Extracted records:
------------------------------------------------------------

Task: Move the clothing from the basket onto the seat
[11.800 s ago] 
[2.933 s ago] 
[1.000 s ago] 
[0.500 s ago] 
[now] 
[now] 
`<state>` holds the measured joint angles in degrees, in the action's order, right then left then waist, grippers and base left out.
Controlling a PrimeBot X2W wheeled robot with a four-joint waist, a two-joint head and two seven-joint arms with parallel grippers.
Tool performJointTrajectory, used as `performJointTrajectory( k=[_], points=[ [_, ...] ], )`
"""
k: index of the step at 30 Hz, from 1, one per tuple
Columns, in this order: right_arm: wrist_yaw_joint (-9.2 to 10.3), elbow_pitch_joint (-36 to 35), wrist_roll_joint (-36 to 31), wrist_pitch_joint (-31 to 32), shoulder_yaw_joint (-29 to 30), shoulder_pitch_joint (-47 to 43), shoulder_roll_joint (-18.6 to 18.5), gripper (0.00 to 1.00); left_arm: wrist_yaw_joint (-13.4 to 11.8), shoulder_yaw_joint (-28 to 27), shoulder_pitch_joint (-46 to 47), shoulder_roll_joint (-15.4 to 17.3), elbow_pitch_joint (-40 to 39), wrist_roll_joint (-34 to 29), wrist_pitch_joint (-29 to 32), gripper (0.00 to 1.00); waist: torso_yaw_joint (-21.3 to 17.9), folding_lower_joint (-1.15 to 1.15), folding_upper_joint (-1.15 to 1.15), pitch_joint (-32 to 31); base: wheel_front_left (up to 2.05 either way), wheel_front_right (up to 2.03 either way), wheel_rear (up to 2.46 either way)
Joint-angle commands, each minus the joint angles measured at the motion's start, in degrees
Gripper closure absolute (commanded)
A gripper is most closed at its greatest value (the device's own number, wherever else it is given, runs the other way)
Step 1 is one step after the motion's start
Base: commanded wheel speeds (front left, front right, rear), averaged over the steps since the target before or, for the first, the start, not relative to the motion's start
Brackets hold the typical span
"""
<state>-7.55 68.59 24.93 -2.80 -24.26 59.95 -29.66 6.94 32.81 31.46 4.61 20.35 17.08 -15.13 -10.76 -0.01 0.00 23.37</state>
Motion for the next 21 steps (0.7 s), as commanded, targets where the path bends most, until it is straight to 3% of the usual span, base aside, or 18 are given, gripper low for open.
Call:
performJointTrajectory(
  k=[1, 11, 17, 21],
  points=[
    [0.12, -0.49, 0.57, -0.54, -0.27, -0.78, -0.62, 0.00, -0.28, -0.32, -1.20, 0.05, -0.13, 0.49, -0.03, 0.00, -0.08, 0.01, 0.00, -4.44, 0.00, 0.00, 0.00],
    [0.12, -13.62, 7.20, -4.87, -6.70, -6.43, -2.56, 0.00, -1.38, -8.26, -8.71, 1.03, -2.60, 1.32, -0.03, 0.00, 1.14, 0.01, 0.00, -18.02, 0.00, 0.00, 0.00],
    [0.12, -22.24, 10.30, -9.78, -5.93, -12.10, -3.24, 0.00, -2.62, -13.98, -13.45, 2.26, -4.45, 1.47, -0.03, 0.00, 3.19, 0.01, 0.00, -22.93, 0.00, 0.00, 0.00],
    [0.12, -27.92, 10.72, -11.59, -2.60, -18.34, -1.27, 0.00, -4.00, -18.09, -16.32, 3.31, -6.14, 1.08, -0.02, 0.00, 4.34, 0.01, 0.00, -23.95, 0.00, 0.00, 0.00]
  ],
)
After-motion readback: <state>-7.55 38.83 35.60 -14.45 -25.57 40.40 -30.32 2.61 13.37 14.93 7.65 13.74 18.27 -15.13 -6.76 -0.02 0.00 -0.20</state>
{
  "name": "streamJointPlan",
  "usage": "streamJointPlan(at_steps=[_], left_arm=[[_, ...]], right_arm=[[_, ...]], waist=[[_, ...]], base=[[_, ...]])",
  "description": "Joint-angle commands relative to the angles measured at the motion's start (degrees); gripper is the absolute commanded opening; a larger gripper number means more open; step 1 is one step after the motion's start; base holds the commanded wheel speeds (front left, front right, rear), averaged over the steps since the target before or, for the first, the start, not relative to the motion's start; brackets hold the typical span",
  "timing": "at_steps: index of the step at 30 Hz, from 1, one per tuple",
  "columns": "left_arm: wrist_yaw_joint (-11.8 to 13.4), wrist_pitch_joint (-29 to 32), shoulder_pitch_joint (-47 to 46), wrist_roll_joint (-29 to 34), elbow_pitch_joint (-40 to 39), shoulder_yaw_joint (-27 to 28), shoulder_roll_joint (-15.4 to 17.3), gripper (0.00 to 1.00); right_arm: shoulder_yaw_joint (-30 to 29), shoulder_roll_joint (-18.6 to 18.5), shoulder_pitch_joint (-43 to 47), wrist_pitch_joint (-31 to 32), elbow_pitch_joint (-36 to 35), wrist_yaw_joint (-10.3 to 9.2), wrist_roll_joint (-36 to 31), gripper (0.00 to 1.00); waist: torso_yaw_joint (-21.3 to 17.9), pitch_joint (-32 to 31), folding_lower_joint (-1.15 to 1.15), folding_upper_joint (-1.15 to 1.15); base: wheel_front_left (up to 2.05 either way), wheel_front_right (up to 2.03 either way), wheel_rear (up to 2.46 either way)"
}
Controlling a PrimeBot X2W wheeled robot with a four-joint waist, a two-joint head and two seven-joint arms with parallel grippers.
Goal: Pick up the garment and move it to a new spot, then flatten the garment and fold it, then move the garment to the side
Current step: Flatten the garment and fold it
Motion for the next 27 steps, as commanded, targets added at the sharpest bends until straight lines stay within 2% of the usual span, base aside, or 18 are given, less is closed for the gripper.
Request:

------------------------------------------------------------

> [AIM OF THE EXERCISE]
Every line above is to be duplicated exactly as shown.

> [TASK SOLUTION]
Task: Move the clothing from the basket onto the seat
[11.800 s ago] 
[2.933 s ago] 
[1.000 s ago] 
[0.500 s ago] 
[now] 
[now] 
`<state>` holds the measured joint angles in degrees, in the action's order, right then left then waist, grippers and base left out.
Controlling a PrimeBot X2W wheeled robot with a four-joint waist, a two-joint head and two seven-joint arms with parallel grippers.
Tool performJointTrajectory, used as `performJointTrajectory( k=[_], points=[ [_, ...] ], )`
"""
k: index of the step at 30 Hz, from 1, one per tuple
Columns, in this order: right_arm: wrist_yaw_joint (-9.2 to 10.3), elbow_pitch_joint (-36 to 35), wrist_roll_joint (-36 to 31), wrist_pitch_joint (-31 to 32), shoulder_yaw_joint (-29 to 30), shoulder_pitch_joint (-47 to 43), shoulder_roll_joint (-18.6 to 18.5), gripper (0.00 to 1.00); left_arm: wrist_yaw_joint (-13.4 to 11.8), shoulder_yaw_joint (-28 to 27), shoulder_pitch_joint (-46 to 47), shoulder_roll_joint (-15.4 to 17.3), elbow_pitch_joint (-40 to 39), wrist_roll_joint (-34 to 29), wrist_pitch_joint (-29 to 32), gripper (0.00 to 1.00); waist: torso_yaw_joint (-21.3 to 17.9), folding_lower_joint (-1.15 to 1.15), folding_upper_joint (-1.15 to 1.15), pitch_joint (-32 to 31); base: wheel_front_left (up to 2.05 either way), wheel_front_right (up to 2.03 either way), wheel_rear (up to 2.46 either way)
Joint-angle commands, each minus the joint angles measured at the motion's start, in degrees
Gripper closure absolute (commanded)
A gripper is most closed at its greatest value (the device's own number, wherever else it is given, runs the other way)
Step 1 is one step after the motion's start
Base: commanded wheel speeds (front left, front right, rear), averaged over the steps since the target before or, for the first, the start, not relative to the motion's start
Brackets hold the typical span
"""
<state>-7.55 68.59 24.93 -2.80 -24.26 59.95 -29.66 6.94 32.81 31.46 4.61 20.35 17.08 -15.13 -10.76 -0.01 0.00 23.37</state>
Motion for the next 21 steps (0.7 s), as commanded, targets where the path bends most, until it is straight to 3% of the usual span, base aside, or 18 are given, gripper low for open.
Call:
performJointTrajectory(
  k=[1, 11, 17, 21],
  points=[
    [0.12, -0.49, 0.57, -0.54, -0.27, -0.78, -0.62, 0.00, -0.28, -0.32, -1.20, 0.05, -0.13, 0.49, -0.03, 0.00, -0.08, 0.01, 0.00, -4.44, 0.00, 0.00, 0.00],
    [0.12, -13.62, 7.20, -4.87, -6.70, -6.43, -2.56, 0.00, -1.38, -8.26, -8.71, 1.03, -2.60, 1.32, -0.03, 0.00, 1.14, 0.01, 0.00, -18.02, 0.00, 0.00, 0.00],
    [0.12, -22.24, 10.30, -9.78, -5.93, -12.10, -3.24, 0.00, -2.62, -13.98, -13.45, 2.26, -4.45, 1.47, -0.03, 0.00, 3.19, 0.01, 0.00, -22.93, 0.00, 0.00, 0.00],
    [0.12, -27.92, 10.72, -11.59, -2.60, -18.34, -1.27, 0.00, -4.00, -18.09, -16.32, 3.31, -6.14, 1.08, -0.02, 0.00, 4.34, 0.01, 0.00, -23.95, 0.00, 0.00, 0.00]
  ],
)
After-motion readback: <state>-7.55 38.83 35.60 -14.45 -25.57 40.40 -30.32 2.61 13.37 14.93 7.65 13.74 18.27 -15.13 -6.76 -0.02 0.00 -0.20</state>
{
  "name": "streamJointPlan",
  "usage": "streamJointPlan(at_steps=[_], left_arm=[[_, ...]], right_arm=[[_, ...]], waist=[[_, ...]], base=[[_, ...]])",
  "description": "Joint-angle commands relative to the angles measured at the motion's start (degrees); gripper is the absolute commanded opening; a larger gripper number means more open; step 1 is one step after the motion's start; base holds the commanded wheel speeds (front left, front right, rear), averaged over the steps since the target before or, for the first, the start, not relative to the motion's start; brackets hold the typical span",
  "timing": "at_steps: index of the step at 30 Hz, from 1, one per tuple",
  "columns": "left_arm: wrist_yaw_joint (-11.8 to 13.4), wrist_pitch_joint (-29 to 32), shoulder_pitch_joint (-47 to 46), wrist_roll_joint (-29 to 34), elbow_pitch_joint (-40 to 39), shoulder_yaw_joint (-27 to 28), shoulder_roll_joint (-15.4 to 17.3), gripper (0.00 to 1.00); right_arm: shoulder_yaw_joint (-30 to 29), shoulder_roll_joint (-18.6 to 18.5), shoulder_pitch_joint (-43 to 47), wrist_pitch_joint (-31 to 32), elbow_pitch_joint (-36 to 35), wrist_yaw_joint (-10.3 to 9.2), wrist_roll_joint (-36 to 31), gripper (0.00 to 1.00); waist: torso_yaw_joint (-21.3 to 17.9), pitch_joint (-32 to 31), folding_lower_joint (-1.15 to 1.15), folding_upper_joint (-1.15 to 1.15); base: wheel_front_left (up to 2.05 either way), wheel_front_right (up to 2.03 either way), wheel_rear (up to 2.46 either way)"
}
Controlling a PrimeBot X2W wheeled robot with a four-joint waist, a two-joint head and two seven-joint arms with parallel grippers.
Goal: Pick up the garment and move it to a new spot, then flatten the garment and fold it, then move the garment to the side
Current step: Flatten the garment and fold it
Motion for the next 27 steps, as commanded, targets added at the sharpest bends until straight lines stay within 2% of the usual span, base aside, or 18 are given, less is closed for the gripper.
Request:

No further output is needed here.